POIT DHUBH

Potch Ghoo.  Fabulous Scotch Whisky, though not a single malt.  It’s mysterious, coming from the Isle of Skye, in Scotland, one of the special places on earth.

Pierre Lemoullac, the sommelier at L’Ambrosie in Paris, used to play tricks on me.  One of Pacaud’s specialties is a chocolate tart and it is next to impossible to pair a wine or spirit with chocolate.  One evening Pierre poured an aperitif to match the chocolate and it was astonishing.  He covered the bottle and asked if I knew.  I went through the normal litany, Cognac, Calvados, Armagnac.  No, no, no.

One of the perks of the business is travel and experience.  I had filmed in Cognac and tasted a fabulous Cognac, single vineyard, Ragnaud.  Madame Ragnaud ran the place and she insisted I try all of her Cognacs to decide on the one(s) I enjoyed most. When I had filmed in her cellar, I noticed an ancient cask and asked the cellar manager what it was.  He informed me that it was a cask of Cognac from the early nineteenth century, Paradis.  He said that they take a measure from this cask and add it to each vintage to maintain a history.

Astonishing.

Anyway, it wasn’t Cognac, it was Poit Dhubh.    I’ve been attached to this wonderful drink ever since, and ‘there’s the rub.’  It’s impossible to find and not available in the States.  Poit Dhubh means Black Pot or Illicit Still and doesn’t have a tax stamp. It’s even a mystery on Skye.

IBM needed a vignette and the agency had specced out Ireland.

Scotland is better for that.

Why?

I know exactly the place, a narrow valley overlooking a beautiful firth.
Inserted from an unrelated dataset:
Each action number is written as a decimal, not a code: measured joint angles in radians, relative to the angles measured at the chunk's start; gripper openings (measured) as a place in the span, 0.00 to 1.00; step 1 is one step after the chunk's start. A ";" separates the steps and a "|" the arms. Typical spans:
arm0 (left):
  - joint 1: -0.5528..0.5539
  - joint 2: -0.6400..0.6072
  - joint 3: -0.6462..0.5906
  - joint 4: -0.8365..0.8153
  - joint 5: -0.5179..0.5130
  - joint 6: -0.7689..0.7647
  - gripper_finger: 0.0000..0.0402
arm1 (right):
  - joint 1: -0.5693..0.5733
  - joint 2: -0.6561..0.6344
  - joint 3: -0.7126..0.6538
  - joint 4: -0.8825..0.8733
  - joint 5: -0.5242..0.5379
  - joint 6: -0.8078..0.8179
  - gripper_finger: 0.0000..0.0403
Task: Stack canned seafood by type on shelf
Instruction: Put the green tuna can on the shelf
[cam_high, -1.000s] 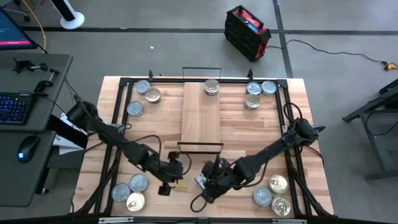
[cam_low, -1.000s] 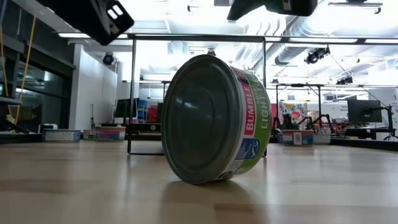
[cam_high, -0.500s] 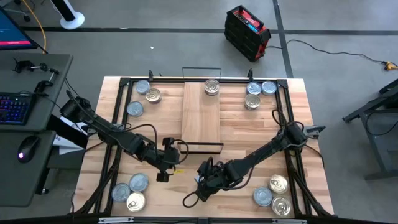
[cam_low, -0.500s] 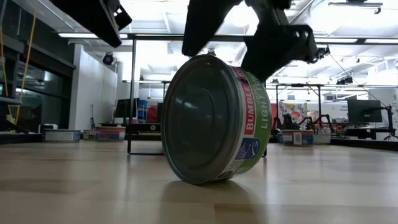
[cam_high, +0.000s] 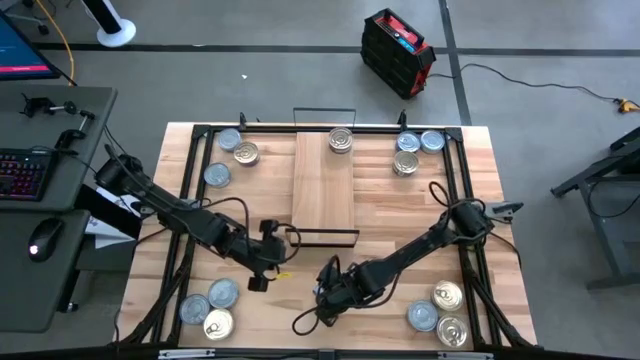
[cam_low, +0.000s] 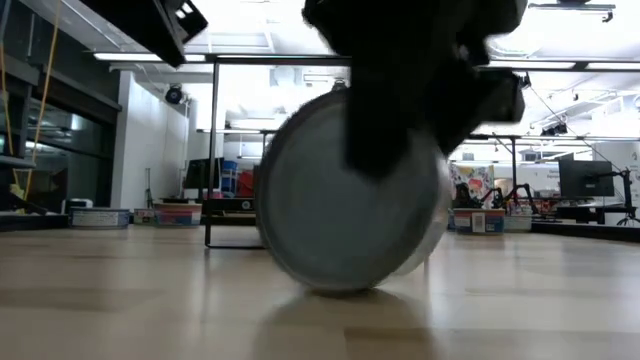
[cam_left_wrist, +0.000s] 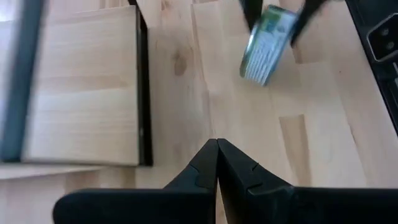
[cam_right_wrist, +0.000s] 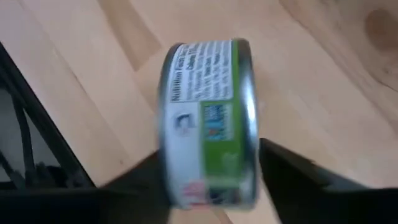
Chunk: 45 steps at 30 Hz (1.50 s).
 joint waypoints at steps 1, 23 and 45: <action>0.002 -0.018 0.000 -0.028 0.000 0.000 0.00 | 0.002 -0.016 0.000 -0.022 0.003 -0.009 0.32; -0.053 -0.482 0.001 -0.215 -0.266 -0.255 0.00 | 0.035 -0.659 -0.537 -0.434 0.135 0.412 0.27; -0.052 -0.375 0.001 -0.087 -0.374 -0.451 0.00 | -0.401 -1.013 -1.266 0.911 0.127 0.191 0.27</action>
What’s a firth (Abbott and Costello?)

It’s an inlet.

Why didn’t you call it that?

Because it’s Scotland and in Scotland it’s a firth.

I really wanted to go to Skye to taste and perhaps get some Poit Dhubh.

We get to Scotland, Skye, and the beautiful valley is socked in and the agency has no idea whether it’s as beautiful as promised.  The locals say it is but the locals always say that.  I use this opportunity to go to the distillery when we break for lunch.  The problem is that no one  in production or on the crew has ever heard of Poit Dhubh needless the distillery.  That’s strange since there are perhaps 10,000 people in Skye, not a big place.

Austin and I and a local PA jump into a car to begin a search.  After we’ve stopped a few locals, paydirt.  An elderly gentleman with a cane and a dog gives us the place and by some miracle it’s not far from our shooting location.

Austin and I taste, make our choices, and flee with our contraband.

Location is still socked in and the agency is pacing.  The actors and sheep are set.  The actors know their lines, so…

I steal a scene from the THIEF OF BAGDAD, where the evil Grand Vizier, played by the brilliant Conrad Veidt, calls for wind to sink Abu’s boat.  I walk away from the crew and agency and cast, raise my arms and shout (hysterically).

CLOUDS!

SUN!

BEAUTY!

Everyone thinks I’m nuts but the clouds break, the sun appears lighting the beautiful valley and firth, and we get the shot.